**Required work:** The lines to copy run from the one containing "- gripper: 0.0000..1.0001" through the last line of the listing; copy them exactly and nothing more.

**Source material:**
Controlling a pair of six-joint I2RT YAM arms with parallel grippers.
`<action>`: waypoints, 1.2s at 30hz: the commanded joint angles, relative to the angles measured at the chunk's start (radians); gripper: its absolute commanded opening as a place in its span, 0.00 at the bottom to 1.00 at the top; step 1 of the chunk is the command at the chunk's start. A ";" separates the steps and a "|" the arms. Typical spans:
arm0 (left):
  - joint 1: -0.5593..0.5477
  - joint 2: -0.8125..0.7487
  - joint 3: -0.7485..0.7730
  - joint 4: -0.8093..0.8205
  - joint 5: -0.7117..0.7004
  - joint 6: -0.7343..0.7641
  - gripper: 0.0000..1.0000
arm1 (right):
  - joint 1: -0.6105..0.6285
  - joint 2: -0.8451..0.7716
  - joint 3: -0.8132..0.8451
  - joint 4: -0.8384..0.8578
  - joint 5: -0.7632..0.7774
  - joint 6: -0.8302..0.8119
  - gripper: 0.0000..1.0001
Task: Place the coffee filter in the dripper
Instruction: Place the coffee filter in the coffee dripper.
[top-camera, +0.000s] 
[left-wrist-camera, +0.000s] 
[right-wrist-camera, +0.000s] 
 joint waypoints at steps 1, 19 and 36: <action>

**The answer:**
  - gripper: 0.0000..1.0001
Task: Place the coffee filter in the dripper
Instruction: Place the coffee filter in the coffee dripper.
[top-camera, +0.000s] 
[left-wrist-camera, +0.000s] 
[right-wrist-camera, +0.000s] 
 joint waypoints at steps 1, 19 and 36: <action>

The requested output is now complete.